▶ **WHAT IS NEEDED**
Using the material below, tally each line with the string "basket" and report only the total.
*** Opening RAW DATA ***
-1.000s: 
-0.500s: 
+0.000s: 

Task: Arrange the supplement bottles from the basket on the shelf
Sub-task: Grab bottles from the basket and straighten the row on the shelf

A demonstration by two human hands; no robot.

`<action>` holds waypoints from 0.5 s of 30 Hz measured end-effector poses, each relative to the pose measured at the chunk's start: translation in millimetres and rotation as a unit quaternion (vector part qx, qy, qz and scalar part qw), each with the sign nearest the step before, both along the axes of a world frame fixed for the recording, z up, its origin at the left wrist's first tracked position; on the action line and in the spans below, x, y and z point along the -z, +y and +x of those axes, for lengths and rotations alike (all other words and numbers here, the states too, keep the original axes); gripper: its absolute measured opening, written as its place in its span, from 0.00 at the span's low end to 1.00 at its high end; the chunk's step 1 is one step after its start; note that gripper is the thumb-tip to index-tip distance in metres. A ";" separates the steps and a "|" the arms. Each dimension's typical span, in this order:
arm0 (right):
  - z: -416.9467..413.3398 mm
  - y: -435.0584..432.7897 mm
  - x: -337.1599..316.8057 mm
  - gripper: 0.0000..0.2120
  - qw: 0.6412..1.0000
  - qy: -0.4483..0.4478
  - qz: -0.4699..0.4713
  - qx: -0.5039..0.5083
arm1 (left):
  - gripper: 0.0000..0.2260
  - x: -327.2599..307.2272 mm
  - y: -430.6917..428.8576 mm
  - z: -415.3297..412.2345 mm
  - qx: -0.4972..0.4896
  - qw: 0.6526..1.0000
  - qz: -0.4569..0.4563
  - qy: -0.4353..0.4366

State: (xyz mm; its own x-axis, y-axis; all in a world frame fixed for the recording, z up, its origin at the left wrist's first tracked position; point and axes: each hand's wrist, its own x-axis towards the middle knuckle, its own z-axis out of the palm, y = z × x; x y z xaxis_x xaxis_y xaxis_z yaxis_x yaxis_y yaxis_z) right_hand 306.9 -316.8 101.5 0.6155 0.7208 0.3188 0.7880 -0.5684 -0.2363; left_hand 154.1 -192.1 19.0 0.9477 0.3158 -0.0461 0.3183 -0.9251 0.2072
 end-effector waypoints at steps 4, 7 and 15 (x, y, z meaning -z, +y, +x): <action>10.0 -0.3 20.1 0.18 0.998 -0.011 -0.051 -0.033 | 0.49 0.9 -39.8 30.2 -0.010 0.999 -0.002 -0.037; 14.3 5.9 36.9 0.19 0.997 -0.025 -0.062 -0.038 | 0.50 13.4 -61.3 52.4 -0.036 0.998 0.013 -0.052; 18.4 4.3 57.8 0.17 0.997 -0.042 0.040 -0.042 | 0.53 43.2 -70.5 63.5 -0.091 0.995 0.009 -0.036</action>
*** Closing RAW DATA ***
▶ **ANSWER SPACE**
2